MoonJune 2014
Romantic, if earthly, uplift from ones who’ve been around the globe and brought their wisdom back home.
Five years on since "Manifest Density" announced the advent of this Seattle formation, the world has changed, and maybe not for the better. But the band moved on too – ostensibly with a prospect of counterbalancing it all – and, while their live album presented a palpable intensity, “Groundswell” opts for tectonic velocity. So there’s a lot of logic in the dirge of “Mustardseed” hiding a comic strain in its brass-cut funereal core, whereas “Skein” is one highly-wired, electric tangle of Dennis Rea’s guitar, James DeJoie’s sax and Alicia’s DeJoie’s violin. It turns into a rich humorous vein on the bluesy twang of “Gnashville” that adopts a Chinese motif, Rea’s specialty, and a gradually intensifying jazz vibe for “In That Distant Place,” but not before “Fountain Of Euthanasia” spills a dose of angst into the record’s tentative serenity.

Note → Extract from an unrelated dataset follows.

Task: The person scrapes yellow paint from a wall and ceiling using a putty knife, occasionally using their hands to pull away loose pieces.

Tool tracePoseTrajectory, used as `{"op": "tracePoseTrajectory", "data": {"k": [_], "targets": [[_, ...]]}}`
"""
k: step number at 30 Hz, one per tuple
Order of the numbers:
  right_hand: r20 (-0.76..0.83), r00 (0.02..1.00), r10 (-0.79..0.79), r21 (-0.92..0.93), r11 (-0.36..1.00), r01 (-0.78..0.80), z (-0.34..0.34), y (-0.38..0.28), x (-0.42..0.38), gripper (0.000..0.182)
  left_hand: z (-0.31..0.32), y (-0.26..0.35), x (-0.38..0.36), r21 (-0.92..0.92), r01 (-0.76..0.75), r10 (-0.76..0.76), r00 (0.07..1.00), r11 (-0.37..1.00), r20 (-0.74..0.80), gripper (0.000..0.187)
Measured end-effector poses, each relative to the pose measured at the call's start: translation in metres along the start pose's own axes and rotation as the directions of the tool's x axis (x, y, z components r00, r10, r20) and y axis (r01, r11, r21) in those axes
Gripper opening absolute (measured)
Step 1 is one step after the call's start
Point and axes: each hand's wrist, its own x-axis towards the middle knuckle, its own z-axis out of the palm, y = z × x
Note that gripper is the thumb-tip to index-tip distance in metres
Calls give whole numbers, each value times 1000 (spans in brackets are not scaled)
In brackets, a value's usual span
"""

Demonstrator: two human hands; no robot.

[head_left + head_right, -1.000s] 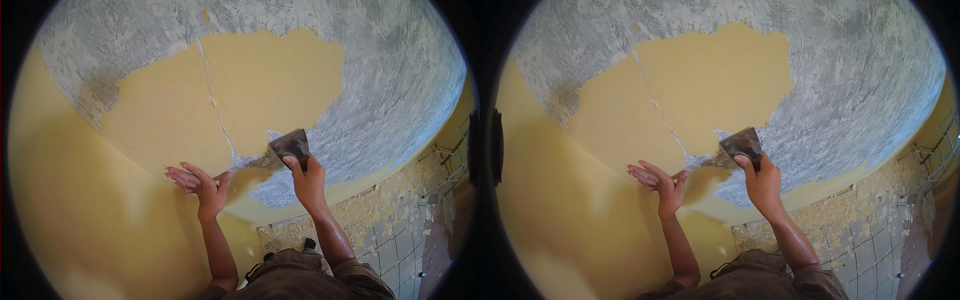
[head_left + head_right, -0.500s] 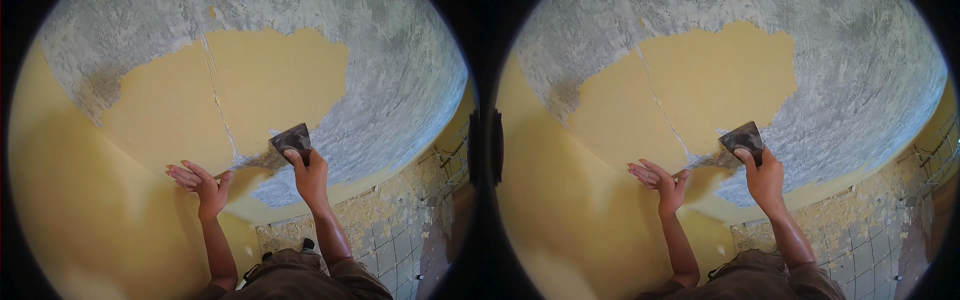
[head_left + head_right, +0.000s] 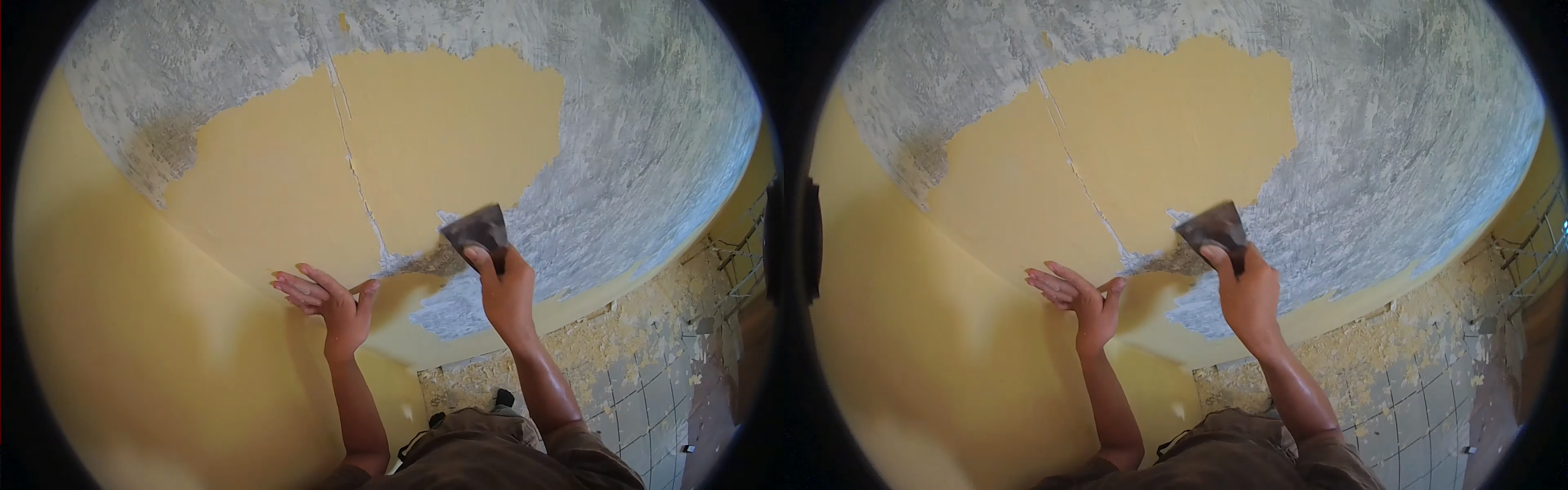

That’s what lies in the heart of the troubled folk in “Spiritual Gatecrasher” with its meandering flute and hazy arrangement wrapped around an Eastern melody, but whatever pastoral feel there is is broken into angular pieces with the contorted blues of “Synecdoche” which gains momentum to coil into reckless rocking. This mood also seeps into the crawling philosophy behind “The Earth Is An Atom” where the reeds reign over riffs, yet “Waylaid” boils the rarefied onslaught down to minimalistic particles: a chamber line and then a collage a la musique concrète. As a contrast to it all, “The Okanogan Lobe” is full of life and swells more and more as it progresses into a celebratory ride until the erstwhile dirge returns – big, bold, brilliant now – to shape up the harmony stack into a thundering sound of nature itself. Down to Earth? Yes, and it means the album gets as close as possible to Mother Earth.